Tuesday, February 02, 2010

XML SChema

Please refer to my earlier post on Learing XML it is continuation of the same.

XML Schema is an xml lanaguage that defines and validates the structure of xml document.It is saved as .xsd file where xsd corresponds to xml schema definition.It is another way to validate the xml document other than DTD and now a days it is used more in comparison to that of DTD.
XML Schema allows XML technology to represent data in a standard format.It provides a precise way to specify the type of content that can be held in the element and attibute of an xml document.This was not avaialable in DTD as there was no mechanism to specify data type in DTD so that a database user can use it.The XML schema is based on DTD and it also provides the XML namespace and data type support.It is written like xml only.It allows easy creation of complex and reusable content models.They also support object inheritance and substitution in types.They also support w3c namespace recommendation.

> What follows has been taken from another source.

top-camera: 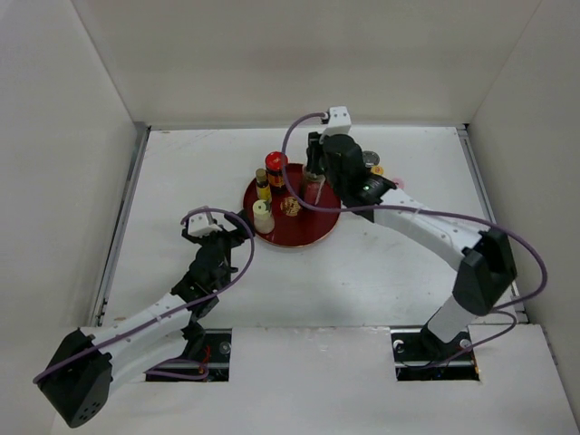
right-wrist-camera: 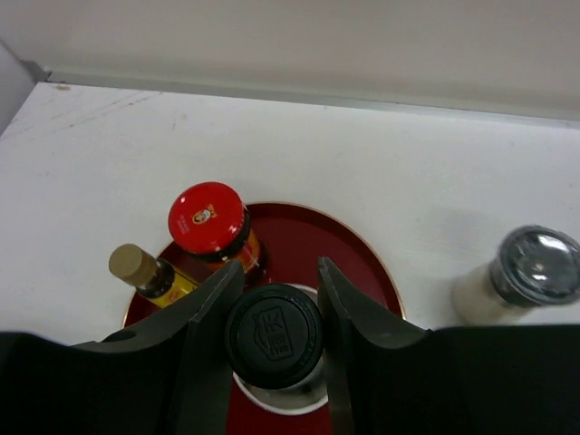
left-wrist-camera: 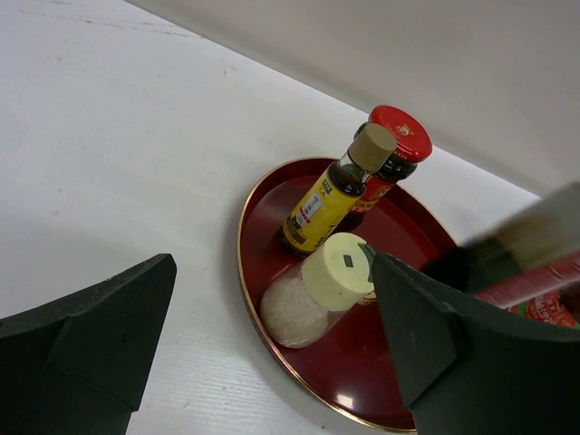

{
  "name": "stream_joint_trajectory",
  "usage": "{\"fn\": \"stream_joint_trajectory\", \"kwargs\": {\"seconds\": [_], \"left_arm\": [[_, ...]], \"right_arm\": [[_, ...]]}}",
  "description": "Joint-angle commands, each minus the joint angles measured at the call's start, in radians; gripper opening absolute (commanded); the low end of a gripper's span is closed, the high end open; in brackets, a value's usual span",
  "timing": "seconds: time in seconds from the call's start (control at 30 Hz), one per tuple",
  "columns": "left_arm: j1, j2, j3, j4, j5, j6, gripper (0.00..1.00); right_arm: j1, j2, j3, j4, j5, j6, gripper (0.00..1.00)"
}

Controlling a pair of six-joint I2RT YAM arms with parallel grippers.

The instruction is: Organize the condiment bottles

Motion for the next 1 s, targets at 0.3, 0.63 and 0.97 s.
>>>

A simple XML schema should have
1>A required namespace string with an xs as prefix.xs is not essential but it is w3c recommended format so we use xs as a default prefix in xml schmea.
The default name space used is http://w3.org/2001/XMLSchema
2>It has the document root as <schema>
3>Element has to be defined in <element>
so a simple xsd schema should look like
<?xml version =”1.0”?>
<xs:schema xmlns:xs =”http://www.w3.org/2001/XMLSchema”>
<xs:element name=”dept” type=”xs:string”>
</xs:element>
</xs:schema>

we will call this as dept.xsd
For this xsd we have the corresponding xml document as
<?xml version=”1.0”?>
<dept>Integration</dept>

The best point about the xsd is that it can also be validated.
Now we will again use our xml-startlet tool to check the validity of xml document based on the xml schema.
But before that we need to check and understand few things in our xsd .The root element in our xsd is dept hence the document should be named as dept.xsd.
http://www.w3.org/2001/XMLSchema is a standard namespace provided by w3c.
so now just open a command prompt make sure you have your dept.xsd and dept.xml are in the same folder and navigate upto that folder in command format and issue the following command
xml val –s dept.xsd dept.xml



Again we will check the xsd document to understand few more terms.
<xs:schema> element is the root element for the xsd and contains the definition for the structure of the xml instance document.
An xml document whose structure is based on the definitions in an XML schema is called an instance document of that xml schema.
IN our case <xs:element> represents the root element,dept for the xml instance document.
The <xs:string> value is set as the data type for the cotent dept in the xml instance document.The data can be any string and no child elements are permitted here.
One important point to note here is that here we are explicitly validating the xml document against the xsd file as we have not pointed out any reference of the xsd file in our xml document but we always should point out our xsd in the xml document.
The xml schema can be pointed out by using
1>noNamespaceSchemaLocation attribute or
noNamespaceSchemaLocation=”file.xsd”
2>schemaLocation attribute.
schemaLocation=”namespace file.xsd”

To validate an xml instance doucment using an xml schema ,an instance document should declare the http://www.w3.org/2001/XMLSchema-instance XML namespace in the root element to enable the two attribute which we have defined earlier.
Again it is recommended to use the schemaLocation attribute.
Now our xml document should look like this
<?xml version="1.0"?>
<dept xmlns=”http://www.abc.com/dept” xmlns:xsi=
”http://www.w3.org/2001/XMLSchema-instance” xsi:schemaLocation=”http://www.abc.com/dept dept.xsd”>
Arpit</dept>

And corresponding schema should appear like

<?xml version ="1.0"?>
<xs:schema xmlns:xs ="http://www.w3.org/2001/XMLSchema"
targetNamespace="http://www.abc.com/dept">
<xs:element name="dept" type="xs:string">
</xs:element>
</xs:schema>

Using schemaLocation forces a specified XML namespace to be used in an XML instance document.As you can see the xml schema contains a target name space that must be used in the xml instance document.The xml instance document refer the xml schema for validation by using schema location attribute to get the targer namespace and file.It is a bit confusing but once you will go further you will get a better idea on this.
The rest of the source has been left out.